## Task
These records are to be written out exactly as they read, minus the pictures.

[Information provided]

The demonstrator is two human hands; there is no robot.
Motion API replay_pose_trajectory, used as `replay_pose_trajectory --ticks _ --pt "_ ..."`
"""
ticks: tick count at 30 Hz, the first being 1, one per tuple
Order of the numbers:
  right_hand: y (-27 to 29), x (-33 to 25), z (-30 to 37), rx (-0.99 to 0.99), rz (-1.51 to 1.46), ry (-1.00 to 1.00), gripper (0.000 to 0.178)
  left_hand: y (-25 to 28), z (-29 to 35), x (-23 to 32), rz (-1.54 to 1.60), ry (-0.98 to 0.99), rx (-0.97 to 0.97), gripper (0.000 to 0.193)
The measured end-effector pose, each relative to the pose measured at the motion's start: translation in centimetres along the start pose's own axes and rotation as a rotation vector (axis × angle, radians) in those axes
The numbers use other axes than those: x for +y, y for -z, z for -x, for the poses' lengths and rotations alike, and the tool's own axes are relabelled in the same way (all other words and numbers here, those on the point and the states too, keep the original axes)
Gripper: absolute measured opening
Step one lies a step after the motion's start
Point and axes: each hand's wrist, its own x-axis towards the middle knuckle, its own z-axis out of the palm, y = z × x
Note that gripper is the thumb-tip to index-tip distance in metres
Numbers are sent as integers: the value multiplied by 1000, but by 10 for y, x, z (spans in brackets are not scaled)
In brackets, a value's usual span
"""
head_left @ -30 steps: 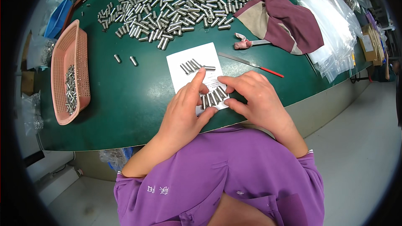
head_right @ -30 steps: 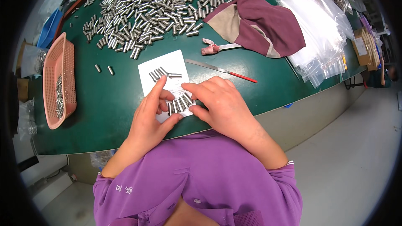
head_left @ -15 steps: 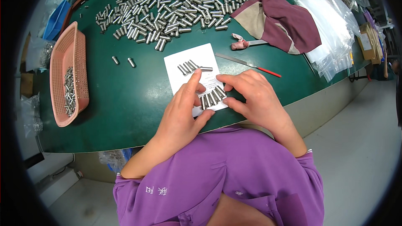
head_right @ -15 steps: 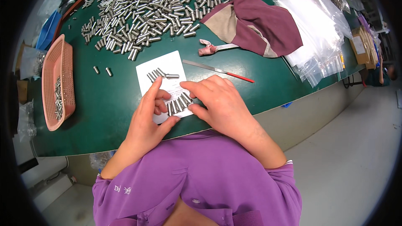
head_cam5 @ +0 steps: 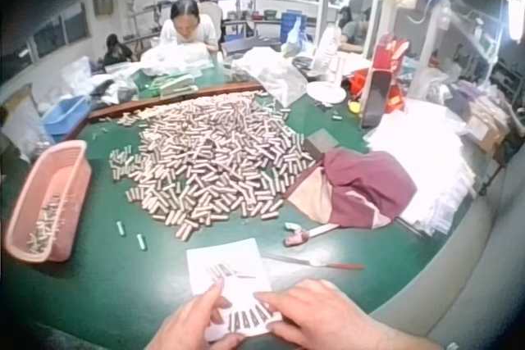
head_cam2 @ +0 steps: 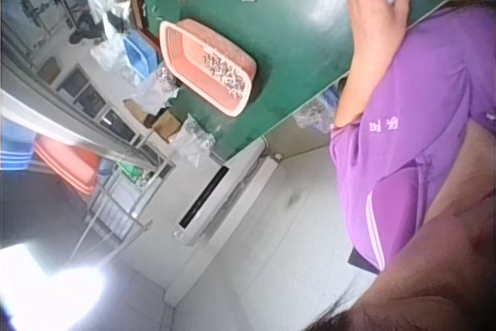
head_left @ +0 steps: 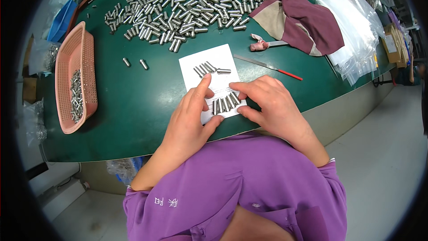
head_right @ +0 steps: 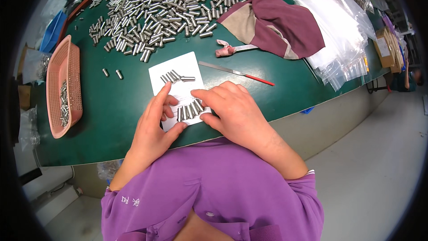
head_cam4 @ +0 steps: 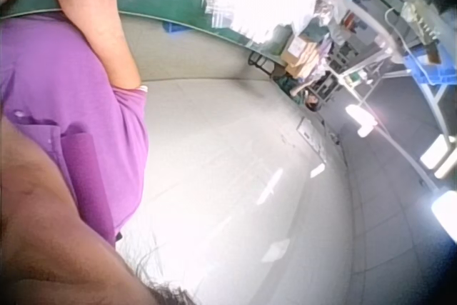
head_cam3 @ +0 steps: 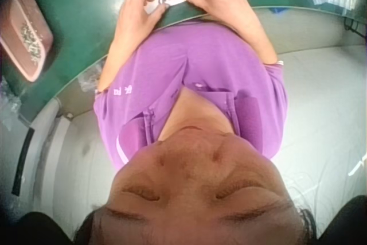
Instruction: The person sits at a green workbench and sorts small cylindrical metal parts. They pick up individual parts from a large pile, place them on a white paper, and occasionally use a metal file to rub the surface of the parts. The person also uses a cloth to wipe the parts and arranges them in neat rows on the paper.
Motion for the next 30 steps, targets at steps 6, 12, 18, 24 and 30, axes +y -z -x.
replay_pose_trajectory --ticks 6,12,18,24,30 --pt "-6 -1 -5 -5 -36 2 40 9 -3 -3 -21 -77 3 56" --pt "-17 1 -9 56 -50 14 30 8 -6 -5 -21 -25 -10 37" --pt "-20 0 -13 58 -56 36 28 9 -11 -8 33 60 -54 31" --pt "-24 -3 -9 87 -89 58 29 0 -4 -14 36 -22 26 32" --pt "-31 -2 -6 122 -163 50 27 -5 0 -12 97 26 72 48"
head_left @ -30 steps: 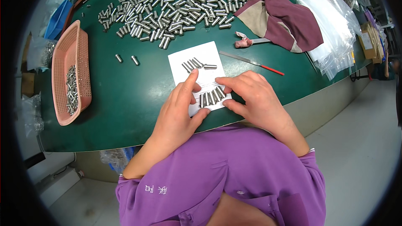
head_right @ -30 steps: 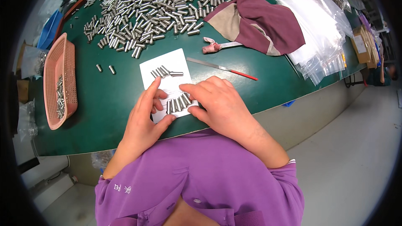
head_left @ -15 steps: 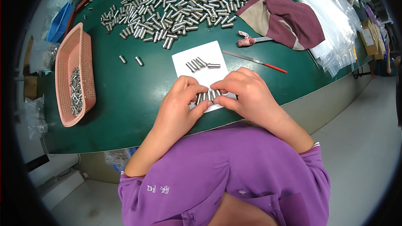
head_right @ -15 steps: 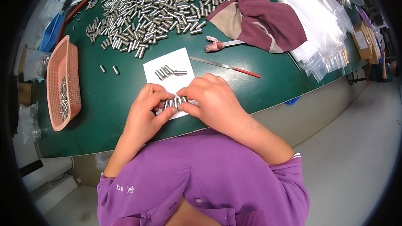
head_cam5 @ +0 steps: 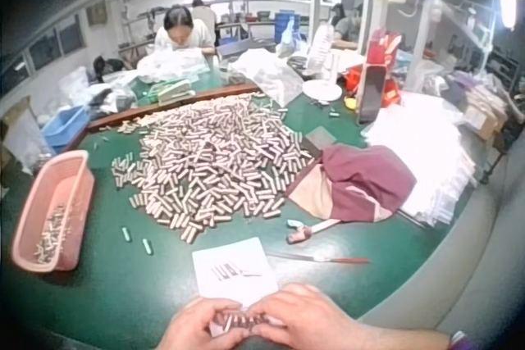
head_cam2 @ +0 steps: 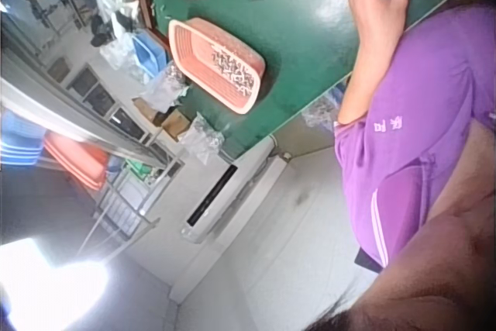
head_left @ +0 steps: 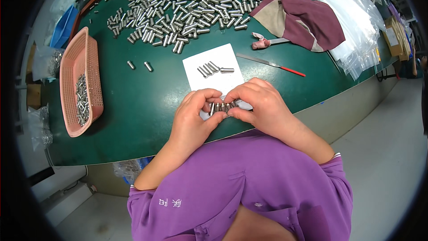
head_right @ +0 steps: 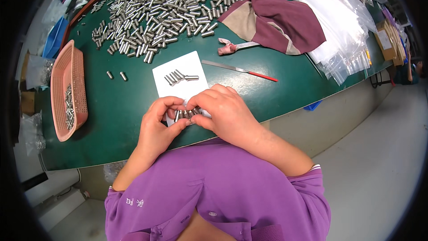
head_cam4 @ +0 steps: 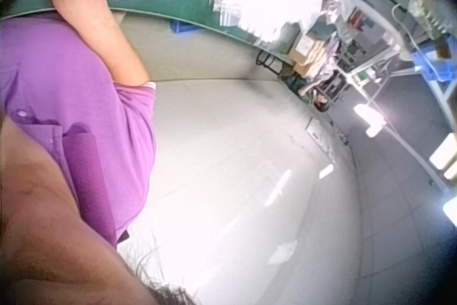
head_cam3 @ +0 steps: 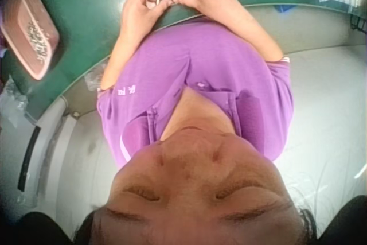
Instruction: The person sits at a green workbench and sorts small cylindrical metal parts. They pick up individual parts from a large pile, place them on a white paper, and occasionally use a metal file to rub the surface of the parts. The person also uses a cloth to wipe the parts and arranges them in neat rows on the paper.
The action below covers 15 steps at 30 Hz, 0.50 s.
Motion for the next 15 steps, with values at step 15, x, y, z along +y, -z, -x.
replay_pose_trajectory --ticks 15 --pt "-6 8 -3 11 -58 24 26 -4 -3 -8 -65 -84 71 68"
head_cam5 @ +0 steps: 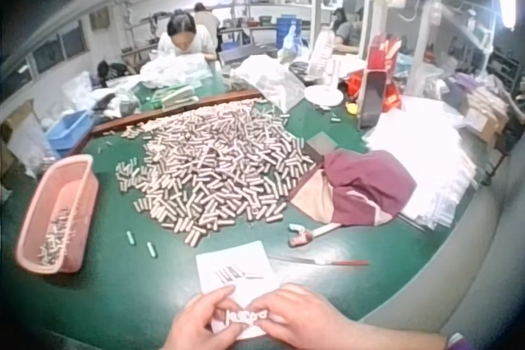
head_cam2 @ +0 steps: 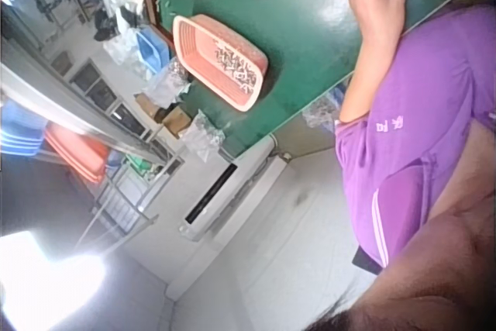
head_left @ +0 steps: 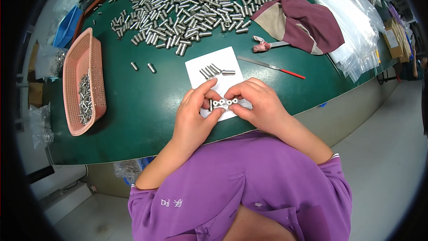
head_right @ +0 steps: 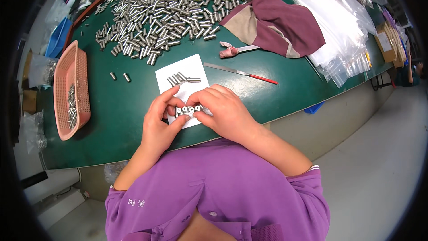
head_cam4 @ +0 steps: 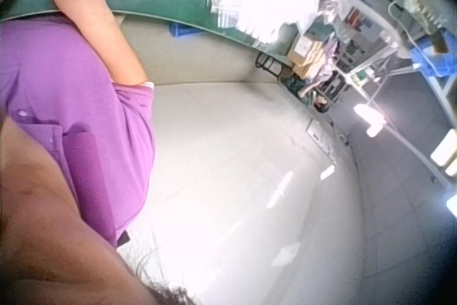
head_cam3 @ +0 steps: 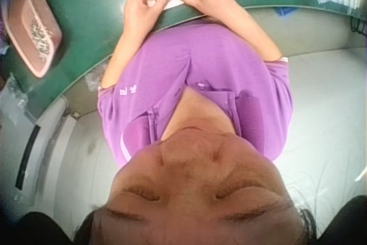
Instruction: The person sits at a green workbench and sorts small cylindrical metal parts. They pick up individual parts from a large pile, place them on a white paper, and occasionally use a metal file to rub the surface of the parts. The person also uses a cloth to wipe the parts and arranges them in neat rows on the paper.
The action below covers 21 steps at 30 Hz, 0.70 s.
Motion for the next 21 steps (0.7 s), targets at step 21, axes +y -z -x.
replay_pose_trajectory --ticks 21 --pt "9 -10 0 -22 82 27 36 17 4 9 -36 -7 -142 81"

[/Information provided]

## Response to this exercise
The demonstrator is two human hands; there is no robot.
Motion API replay_pose_trajectory, used as `replay_pose_trajectory --ticks _ --pt "_ ..."`
"""
ticks: tick count at 30 Hz, the first being 1, one per tuple
Order of the numbers:
  right_hand: y (-27 to 29), x (-33 to 25), z (-30 to 37), rx (-0.99 to 0.99), rz (-1.51 to 1.46), ry (-1.00 to 1.00), gripper (0.000 to 0.178)
  left_hand: y (-25 to 28), z (-29 to 35), x (-23 to 32), rz (-1.54 to 1.60), ry (-0.98 to 0.99), rx (-0.97 to 0.97), gripper (0.000 to 0.193)
The measured end-effector pose, each relative to the pose measured at the motion's start: translation in centimetres along the start pose's own axes and rotation as a rotation vector (axis × angle, radians) in those axes
The numbers use other axes than those: x for +y, y for -z, z for -x, for the poses' lengths and rotations alike, and the tool's own axes are relabelled in the same way (all other words and numbers here, those on the point and the states too, keep the original axes)
Gripper: absolute measured opening
Step one lies a step after the motion's start
Point and axes: each hand's wrist, its own x-axis towards the middle knuckle, its own z-axis out of the palm, y = z × x
Note that gripper is the thumb-tip to index-tip distance in metres
Numbers are sent as integers: the value multiplied by 1000, but by 10 for y, x, z (spans in brackets are not scaled)
In brackets, a value's usual span
"""
head_left @ -30 steps: 
head_right @ -30 steps: 
head_left @ -15 steps: 
head_right @ -15 steps: 
head_cam5 @ +0 steps: 
head_cam2 @ +0 steps: 
head_left @ +0 steps: 
head_right @ +0 steps: 
head_cam4 @ +0 steps: 
head_cam3 @ +0 steps: 
Instruction: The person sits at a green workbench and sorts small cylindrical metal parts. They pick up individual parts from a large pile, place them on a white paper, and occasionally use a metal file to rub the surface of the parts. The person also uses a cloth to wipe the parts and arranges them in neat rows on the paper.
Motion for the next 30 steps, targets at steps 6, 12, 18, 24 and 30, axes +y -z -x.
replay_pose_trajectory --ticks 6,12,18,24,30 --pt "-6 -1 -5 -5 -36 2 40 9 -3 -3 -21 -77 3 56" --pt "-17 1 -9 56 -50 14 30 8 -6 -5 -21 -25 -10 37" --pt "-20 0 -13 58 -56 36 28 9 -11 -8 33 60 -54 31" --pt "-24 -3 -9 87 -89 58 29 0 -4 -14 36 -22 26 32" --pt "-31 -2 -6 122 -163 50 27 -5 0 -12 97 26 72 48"
head_left @ -30 steps: 
head_right @ -30 steps: 
head_left @ -15 steps: 
head_right @ -15 steps: 
head_cam5 @ +0 steps: 
head_cam2 @ +0 steps: 
head_left @ +0 steps: 
head_right @ +0 steps: 
head_cam4 @ +0 steps: 
head_cam3 @ +0 steps: 
Instruction: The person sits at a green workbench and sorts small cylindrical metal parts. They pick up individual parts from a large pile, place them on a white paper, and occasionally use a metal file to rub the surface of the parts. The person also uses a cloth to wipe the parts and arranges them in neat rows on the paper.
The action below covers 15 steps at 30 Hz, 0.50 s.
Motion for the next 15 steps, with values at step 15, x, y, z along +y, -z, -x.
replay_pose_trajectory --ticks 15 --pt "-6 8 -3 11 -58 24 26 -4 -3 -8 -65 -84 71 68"
head_cam5 @ +0 steps: 
head_cam2 @ +0 steps: 
head_left @ +0 steps: 
head_right @ +0 steps: 
head_cam4 @ +0 steps: 
head_cam3 @ +0 steps: 
Instruction: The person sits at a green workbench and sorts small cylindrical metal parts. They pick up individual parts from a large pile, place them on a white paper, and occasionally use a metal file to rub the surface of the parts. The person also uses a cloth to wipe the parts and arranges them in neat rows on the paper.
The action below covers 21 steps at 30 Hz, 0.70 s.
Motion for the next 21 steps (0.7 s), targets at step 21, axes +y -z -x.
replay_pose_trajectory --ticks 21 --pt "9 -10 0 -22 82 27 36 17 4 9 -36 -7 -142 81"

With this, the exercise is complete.